Kay and I both knew the routine better than we would have liked. Poised on either side of the petite 5-year-old, prepared to corral a flying limb or bear-hug a writhing body. It soon became apparent, however, that this one would not put up a fight. He seemed intent on putting up a brave front, his expression grave and stoic. As the needle neared his arm, however, he couldn’t hold back the tears springing to his eyes or the trembling to his body.
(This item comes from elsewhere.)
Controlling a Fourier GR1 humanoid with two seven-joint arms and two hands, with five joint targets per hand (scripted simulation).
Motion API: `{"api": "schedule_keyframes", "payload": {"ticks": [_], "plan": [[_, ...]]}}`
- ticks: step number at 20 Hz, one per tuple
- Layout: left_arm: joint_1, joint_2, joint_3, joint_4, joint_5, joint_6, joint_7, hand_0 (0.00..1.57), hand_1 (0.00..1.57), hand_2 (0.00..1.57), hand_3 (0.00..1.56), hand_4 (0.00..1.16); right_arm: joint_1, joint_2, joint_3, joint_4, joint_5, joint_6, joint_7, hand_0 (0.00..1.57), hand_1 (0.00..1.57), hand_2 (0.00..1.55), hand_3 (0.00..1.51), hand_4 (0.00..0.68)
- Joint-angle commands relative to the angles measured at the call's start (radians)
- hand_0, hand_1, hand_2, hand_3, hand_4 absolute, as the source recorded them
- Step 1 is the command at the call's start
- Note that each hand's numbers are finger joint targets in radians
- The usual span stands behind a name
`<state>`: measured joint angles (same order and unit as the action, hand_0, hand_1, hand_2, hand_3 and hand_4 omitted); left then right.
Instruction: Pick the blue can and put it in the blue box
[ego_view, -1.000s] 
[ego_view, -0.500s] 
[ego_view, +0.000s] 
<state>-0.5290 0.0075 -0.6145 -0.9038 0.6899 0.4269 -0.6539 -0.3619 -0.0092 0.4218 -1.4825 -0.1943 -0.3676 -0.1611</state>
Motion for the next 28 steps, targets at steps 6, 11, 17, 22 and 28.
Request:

I gave an extra squeeze to the hand I was holding and pointed over to the shuttered windows, pulling his attention away from the side about to be pricked. 

“You see those windows?” I asked. 

He nodded.

“We can’t see outside them,” I continued, “but I know what’s out there. I can see it too—it’s a blue elephant. Do you see that?”

His eyes widened. He nodded.

“I think it’s the mommy elephant. I see another one, too . . . do you see that?

He nodded again.

“What color is that one?”

He paused. “Pink,” I heard, soft but confident.

“I see that one, too!” I exclaimed. 

“It’s the big brother,” he added.

“I think you’re right! You know, I think there might be another one there, too. And I think it’s fuchsia. Do you know what color fuchsia is?”

He shook his head. I started to describe the color but then interrupted myself to point out to him that he was all done, blood drawn and arm bandaged.

He smiled.

There comes a time, I suppose, when all you need is a fuchsia elephant.